_Problem description_
Reproduce the lines below verbatim. Pictures are to be omitted.

- - -

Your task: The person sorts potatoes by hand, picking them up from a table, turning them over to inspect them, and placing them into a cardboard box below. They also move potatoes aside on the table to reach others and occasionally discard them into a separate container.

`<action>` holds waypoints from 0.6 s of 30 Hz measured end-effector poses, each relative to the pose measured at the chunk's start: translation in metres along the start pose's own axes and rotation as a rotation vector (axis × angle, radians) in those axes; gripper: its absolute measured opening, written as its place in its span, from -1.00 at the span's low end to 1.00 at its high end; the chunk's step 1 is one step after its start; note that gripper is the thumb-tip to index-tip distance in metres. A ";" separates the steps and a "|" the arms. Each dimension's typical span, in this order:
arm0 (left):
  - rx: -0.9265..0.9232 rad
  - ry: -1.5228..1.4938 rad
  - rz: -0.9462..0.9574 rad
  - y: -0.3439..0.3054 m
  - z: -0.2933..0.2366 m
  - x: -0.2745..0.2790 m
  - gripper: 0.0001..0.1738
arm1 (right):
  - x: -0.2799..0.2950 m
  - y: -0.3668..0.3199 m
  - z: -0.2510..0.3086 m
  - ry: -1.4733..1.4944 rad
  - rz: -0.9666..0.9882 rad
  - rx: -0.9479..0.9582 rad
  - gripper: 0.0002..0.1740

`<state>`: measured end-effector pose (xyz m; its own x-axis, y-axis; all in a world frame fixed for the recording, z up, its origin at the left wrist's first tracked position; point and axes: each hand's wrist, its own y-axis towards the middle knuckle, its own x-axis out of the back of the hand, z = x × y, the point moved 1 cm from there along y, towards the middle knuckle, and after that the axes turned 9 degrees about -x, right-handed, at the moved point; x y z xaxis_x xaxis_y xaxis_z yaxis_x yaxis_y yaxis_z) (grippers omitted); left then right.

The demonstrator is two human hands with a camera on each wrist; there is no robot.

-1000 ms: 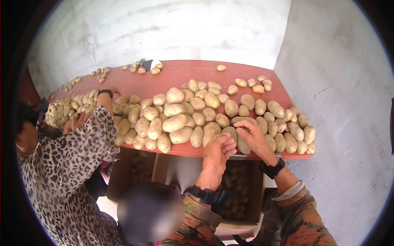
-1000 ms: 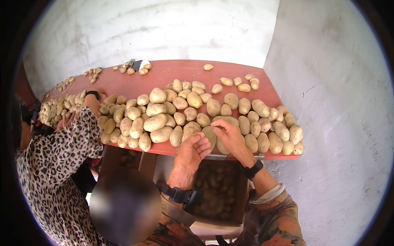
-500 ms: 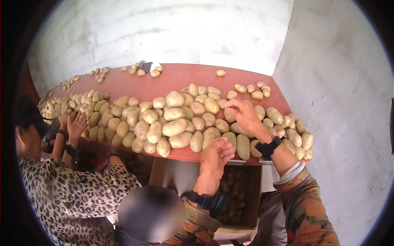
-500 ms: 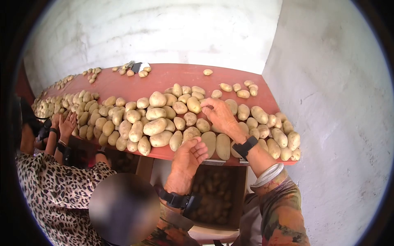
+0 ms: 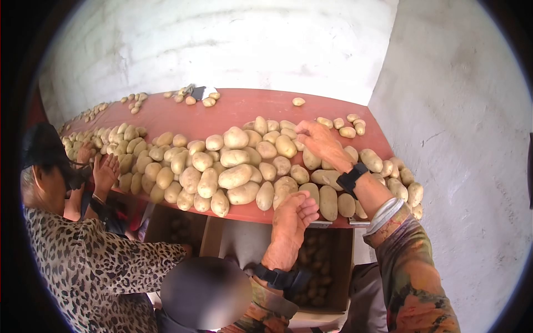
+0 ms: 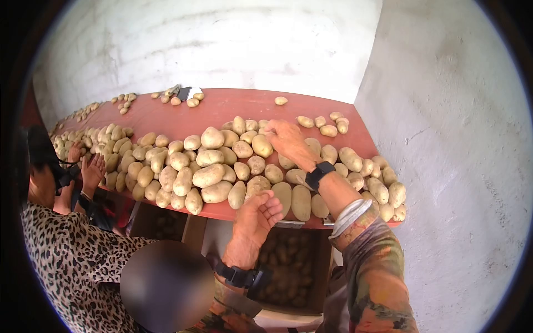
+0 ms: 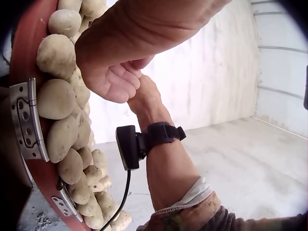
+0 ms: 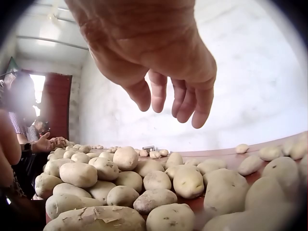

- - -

_Solution for this task_
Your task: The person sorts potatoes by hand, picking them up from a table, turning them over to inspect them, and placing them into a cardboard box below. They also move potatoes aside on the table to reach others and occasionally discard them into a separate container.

`<action>` holds waypoints from 0.6 s of 30 Hz measured end-effector poses, each relative to the pose measured at the chunk's start: translation in metres along the start pose's own axes and rotation as a rotation vector (axis × angle, radians) in those axes; gripper: its absolute measured opening, written as its place in its span, from -1.00 at the span's low end to 1.00 at its high end; the chunk's step 1 is one step after its start; note that gripper is the thumb-tip to index-tip distance in metres. A ";" separates the steps and a "|" the arms. Each dimension's typical span, in this order:
arm0 (left):
  - rx: -0.9265..0.9232 rad
  - ry: -1.5228..1.4938 rad
  - rz: -0.9462..0.9574 rad
  - y: -0.3439..0.3054 m
  - z: -0.2933..0.2366 m
  - x: -0.2745..0.2790 m
  - gripper: 0.0001..0.1738
arm1 (right):
  - x: -0.2799..0.2950 m
  - y: -0.3668..0.3199 m
  - z: -0.2510..0.3086 m
  - ry: -1.4733..1.4944 rad
  - rz: -0.9666..0.9882 rad
  - rx: -0.9479..0.9582 rad
  - gripper: 0.0002..0.1740

`<state>`: measured end-effector pose (xyz m; its own x-axis, y-axis; all in a world frame fixed for the recording, z up, its origin at the left wrist's first tracked position; point and axes: each hand's wrist, its own y-axis towards the middle knuckle, its own x-axis out of the back of the hand, z = x × y, the point moved 1 cm from there along y, towards the middle knuckle, and after that the axes turned 9 degrees about -x, right-handed, at the moved point; x y z xaxis_x xaxis_y xaxis_z yaxis_x yaxis_y yaxis_z) (grippers omitted); left then right.

The demonstrator is two human hands with a camera on each wrist; there is no robot.

-1000 ms: 
-1000 ms: 
-500 ms: 
-500 ms: 
+0 ms: 
+0 ms: 
+0 ms: 
+0 ms: 

Nothing further is required for this exercise.